Chao et al still further disclose a composition, comprising: a sweetener; a preservative; and succinic acid.

Chao et al still further disclose a composition, comprising: sucralose; a preservative selected from the group consisting of certain preservatives; first acid selected from a certain group of acids; and a second acid different from the first acid, the second acid being selected from the group consisting of citric acid, succinic acid, lactic acid, propionic acid, tartaric acid, tannic acid, phosphoric acid, adipic acid, malic acid, acetic acid, gluconic acid, ascorbic acid, and a mixture thereof.

WO/2008/100235 describes a sterile sucralose preparation. The sterility will be lost after the pack is opened, and will be exposed to atmosphere and it will not be safe to use such a composition for multiple uses in a multiple use dispenser. WO/2008/057967 discloses a sweetener composition comprising at least one preservative, a rebaudiocide A composition and a polyol.
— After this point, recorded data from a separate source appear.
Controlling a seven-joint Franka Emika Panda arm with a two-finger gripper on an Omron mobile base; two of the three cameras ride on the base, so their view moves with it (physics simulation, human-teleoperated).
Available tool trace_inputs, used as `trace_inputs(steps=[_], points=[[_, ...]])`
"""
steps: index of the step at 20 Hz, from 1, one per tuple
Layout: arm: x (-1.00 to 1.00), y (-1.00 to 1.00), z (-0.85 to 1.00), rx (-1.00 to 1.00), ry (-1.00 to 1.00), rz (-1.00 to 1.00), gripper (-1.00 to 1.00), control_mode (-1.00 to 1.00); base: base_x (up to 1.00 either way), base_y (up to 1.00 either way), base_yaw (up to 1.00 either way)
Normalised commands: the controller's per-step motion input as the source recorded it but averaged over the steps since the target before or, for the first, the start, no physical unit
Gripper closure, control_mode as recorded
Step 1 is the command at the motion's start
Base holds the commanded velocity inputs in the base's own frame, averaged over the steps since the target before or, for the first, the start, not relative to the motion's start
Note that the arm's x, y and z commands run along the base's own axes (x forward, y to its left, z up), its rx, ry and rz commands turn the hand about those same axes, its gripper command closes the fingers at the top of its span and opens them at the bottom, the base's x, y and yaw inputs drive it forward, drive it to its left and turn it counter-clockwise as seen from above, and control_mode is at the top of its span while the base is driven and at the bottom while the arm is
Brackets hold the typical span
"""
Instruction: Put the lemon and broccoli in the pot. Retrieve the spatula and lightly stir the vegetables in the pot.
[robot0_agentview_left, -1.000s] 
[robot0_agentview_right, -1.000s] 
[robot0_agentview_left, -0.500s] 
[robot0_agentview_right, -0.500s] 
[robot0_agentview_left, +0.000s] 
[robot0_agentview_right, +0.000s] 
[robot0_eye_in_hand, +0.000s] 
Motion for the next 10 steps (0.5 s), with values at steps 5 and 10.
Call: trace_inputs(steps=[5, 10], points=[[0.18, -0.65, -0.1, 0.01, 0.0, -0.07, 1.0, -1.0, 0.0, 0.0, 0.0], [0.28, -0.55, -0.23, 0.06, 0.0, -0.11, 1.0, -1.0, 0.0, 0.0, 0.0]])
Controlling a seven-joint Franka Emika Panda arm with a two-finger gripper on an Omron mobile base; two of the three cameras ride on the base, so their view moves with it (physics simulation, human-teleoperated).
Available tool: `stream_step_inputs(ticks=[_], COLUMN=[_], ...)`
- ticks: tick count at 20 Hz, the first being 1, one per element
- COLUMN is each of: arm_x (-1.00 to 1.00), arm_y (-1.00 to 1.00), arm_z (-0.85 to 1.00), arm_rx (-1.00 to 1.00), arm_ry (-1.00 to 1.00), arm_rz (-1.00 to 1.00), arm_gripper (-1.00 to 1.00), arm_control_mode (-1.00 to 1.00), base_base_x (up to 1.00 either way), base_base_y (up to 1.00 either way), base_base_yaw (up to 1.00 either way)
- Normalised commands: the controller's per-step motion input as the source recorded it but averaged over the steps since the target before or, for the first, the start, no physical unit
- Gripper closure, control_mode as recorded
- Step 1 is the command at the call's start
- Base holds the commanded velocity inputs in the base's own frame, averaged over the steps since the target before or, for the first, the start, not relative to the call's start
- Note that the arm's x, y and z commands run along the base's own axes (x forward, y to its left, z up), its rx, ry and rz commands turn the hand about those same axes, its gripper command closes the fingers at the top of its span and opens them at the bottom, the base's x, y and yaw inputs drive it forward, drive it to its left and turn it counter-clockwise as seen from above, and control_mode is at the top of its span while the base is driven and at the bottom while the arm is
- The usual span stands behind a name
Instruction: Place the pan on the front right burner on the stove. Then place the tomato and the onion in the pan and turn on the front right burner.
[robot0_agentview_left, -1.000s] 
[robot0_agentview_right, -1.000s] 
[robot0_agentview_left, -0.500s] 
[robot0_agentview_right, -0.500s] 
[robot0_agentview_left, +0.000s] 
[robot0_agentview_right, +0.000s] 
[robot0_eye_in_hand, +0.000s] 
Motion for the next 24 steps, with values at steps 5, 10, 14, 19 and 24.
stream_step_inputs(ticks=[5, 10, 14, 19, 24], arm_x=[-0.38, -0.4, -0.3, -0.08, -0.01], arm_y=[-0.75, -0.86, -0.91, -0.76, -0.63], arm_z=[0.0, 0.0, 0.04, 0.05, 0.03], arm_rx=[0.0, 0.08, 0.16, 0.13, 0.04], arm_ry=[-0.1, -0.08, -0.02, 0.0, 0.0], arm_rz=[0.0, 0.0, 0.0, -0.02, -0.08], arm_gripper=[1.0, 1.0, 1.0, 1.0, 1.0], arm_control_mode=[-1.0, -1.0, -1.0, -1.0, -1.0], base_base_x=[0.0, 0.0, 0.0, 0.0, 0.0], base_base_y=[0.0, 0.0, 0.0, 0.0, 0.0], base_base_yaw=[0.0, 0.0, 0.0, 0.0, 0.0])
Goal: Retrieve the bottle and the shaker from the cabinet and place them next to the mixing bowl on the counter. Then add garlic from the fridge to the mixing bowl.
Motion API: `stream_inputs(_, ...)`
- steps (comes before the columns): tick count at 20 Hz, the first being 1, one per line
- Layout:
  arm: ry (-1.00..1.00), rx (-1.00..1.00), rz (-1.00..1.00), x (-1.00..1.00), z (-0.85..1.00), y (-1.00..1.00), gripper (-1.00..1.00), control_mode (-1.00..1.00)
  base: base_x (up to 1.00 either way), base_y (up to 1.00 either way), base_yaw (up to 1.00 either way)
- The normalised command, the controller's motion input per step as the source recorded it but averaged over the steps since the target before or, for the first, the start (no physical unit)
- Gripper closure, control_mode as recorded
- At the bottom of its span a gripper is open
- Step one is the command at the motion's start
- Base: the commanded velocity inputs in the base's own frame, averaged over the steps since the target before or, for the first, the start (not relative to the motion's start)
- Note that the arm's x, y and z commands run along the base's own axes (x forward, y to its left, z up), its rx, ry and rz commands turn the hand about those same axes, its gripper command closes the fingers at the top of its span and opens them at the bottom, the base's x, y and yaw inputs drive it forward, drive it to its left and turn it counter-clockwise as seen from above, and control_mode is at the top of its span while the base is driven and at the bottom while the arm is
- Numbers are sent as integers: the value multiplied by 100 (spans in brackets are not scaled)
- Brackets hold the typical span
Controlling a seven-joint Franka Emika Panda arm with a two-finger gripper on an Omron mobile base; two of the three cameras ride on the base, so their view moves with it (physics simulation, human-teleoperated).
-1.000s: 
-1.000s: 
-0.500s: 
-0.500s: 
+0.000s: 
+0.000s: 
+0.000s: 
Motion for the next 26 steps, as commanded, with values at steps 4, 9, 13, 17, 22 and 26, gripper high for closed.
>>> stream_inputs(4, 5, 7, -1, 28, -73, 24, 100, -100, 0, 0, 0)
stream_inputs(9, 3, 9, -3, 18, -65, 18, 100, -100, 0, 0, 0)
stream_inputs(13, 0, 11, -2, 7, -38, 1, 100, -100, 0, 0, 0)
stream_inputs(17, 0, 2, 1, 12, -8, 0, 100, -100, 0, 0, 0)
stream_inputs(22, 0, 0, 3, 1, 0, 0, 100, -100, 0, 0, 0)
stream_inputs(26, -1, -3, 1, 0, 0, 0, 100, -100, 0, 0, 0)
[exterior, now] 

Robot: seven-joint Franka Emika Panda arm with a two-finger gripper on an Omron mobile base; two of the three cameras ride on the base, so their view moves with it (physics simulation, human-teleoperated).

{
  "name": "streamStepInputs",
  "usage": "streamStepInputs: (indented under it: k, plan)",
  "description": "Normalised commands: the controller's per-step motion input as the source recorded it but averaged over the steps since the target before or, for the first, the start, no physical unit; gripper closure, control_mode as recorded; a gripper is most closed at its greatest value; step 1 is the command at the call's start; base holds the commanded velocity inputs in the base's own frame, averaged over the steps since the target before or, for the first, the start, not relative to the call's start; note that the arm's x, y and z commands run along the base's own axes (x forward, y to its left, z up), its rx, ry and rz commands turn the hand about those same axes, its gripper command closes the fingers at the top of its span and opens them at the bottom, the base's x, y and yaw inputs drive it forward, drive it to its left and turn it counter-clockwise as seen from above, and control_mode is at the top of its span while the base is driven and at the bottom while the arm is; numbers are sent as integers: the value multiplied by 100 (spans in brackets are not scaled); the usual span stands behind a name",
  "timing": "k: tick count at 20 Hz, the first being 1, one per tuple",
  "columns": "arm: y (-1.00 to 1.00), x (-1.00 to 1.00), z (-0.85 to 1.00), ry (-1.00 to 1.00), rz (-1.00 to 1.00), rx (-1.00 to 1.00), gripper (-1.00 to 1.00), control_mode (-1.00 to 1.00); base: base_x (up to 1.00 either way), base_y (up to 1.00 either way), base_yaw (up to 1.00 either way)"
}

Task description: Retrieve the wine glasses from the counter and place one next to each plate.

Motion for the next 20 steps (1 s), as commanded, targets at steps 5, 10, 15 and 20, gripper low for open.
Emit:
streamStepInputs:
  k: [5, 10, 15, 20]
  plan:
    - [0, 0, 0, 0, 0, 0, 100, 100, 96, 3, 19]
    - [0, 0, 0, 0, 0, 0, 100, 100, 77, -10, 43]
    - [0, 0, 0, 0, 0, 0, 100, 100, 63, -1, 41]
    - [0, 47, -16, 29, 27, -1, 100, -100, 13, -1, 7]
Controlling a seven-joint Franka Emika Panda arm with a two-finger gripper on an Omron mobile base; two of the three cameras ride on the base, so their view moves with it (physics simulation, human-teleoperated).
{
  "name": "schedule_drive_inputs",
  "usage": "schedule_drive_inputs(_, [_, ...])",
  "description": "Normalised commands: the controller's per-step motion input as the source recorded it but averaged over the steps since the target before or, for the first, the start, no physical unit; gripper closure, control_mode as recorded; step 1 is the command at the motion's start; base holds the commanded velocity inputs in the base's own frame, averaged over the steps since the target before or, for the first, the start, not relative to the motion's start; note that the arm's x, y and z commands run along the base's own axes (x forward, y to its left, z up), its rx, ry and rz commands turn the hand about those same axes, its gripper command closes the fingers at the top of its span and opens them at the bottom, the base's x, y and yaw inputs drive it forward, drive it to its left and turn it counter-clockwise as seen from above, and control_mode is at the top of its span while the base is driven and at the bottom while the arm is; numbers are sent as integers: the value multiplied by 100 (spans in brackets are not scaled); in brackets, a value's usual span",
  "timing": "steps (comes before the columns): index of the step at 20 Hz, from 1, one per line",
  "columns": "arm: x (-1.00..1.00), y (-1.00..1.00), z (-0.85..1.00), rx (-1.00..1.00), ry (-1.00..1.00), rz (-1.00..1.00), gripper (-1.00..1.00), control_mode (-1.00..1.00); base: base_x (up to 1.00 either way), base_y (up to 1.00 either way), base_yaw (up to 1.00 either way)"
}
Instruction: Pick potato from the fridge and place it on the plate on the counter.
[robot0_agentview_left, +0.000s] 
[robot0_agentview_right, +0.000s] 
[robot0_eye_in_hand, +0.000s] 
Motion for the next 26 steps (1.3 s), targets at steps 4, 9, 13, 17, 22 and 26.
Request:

Besides, there are prior art compositions, described below, that contain sucralose, a preservative system and a buffer. However, they are not sweetener compositions but are either food products themselves, beverages or beverage concentrates. Some of the illustrations of uses that are not considered as a liquid sweetener use for the purpose of this specification includes the following: US20020102331 and US7052725 (Chang) discloses methods for making artificially sweetened calcium fortified beverages and beverage concentrates, containing high intensity sweeteners along with calcium salts, flavors etc. US5310570, US5472716

(Kwapong et al) disclose food with high titratable acidity effective to suppress hunger. The low calorie foodstuff contains an edible acid to provide a total titratable acidity of at least 100, acids salts to buffer a solution of the foodstuff to a pH of 2.0 to 6.0, sweetener and flavoring. US20090041911 , US20090041897 (Gamay) disclosed a composition of transparent, concentrated liquid nutritional supplement and nutritional components in a concentrated form. The composition includes sweeteners, nutritional supplements, and flavors, colors, thickening agents, acidifying agents or combinations thereof in a shelf stable format. The composition also describes making a portable lightweight liquid nutritional supplement mix or nutritional supplement. Additionally, the composition includes providing clear and non-turbid liquid nutritional supplement upon dilution in dilution media. None of the compositions disclosed here are liquid sucralose concentrate compositions meant to be used as a sweetener composition for dispensing sweetness to other recipes. US5380541 (Betys et al) describes a combination of sucralose with other saccharides, to achieve synergistic effects in various foods. It does not describe a liquid sweetener preparation.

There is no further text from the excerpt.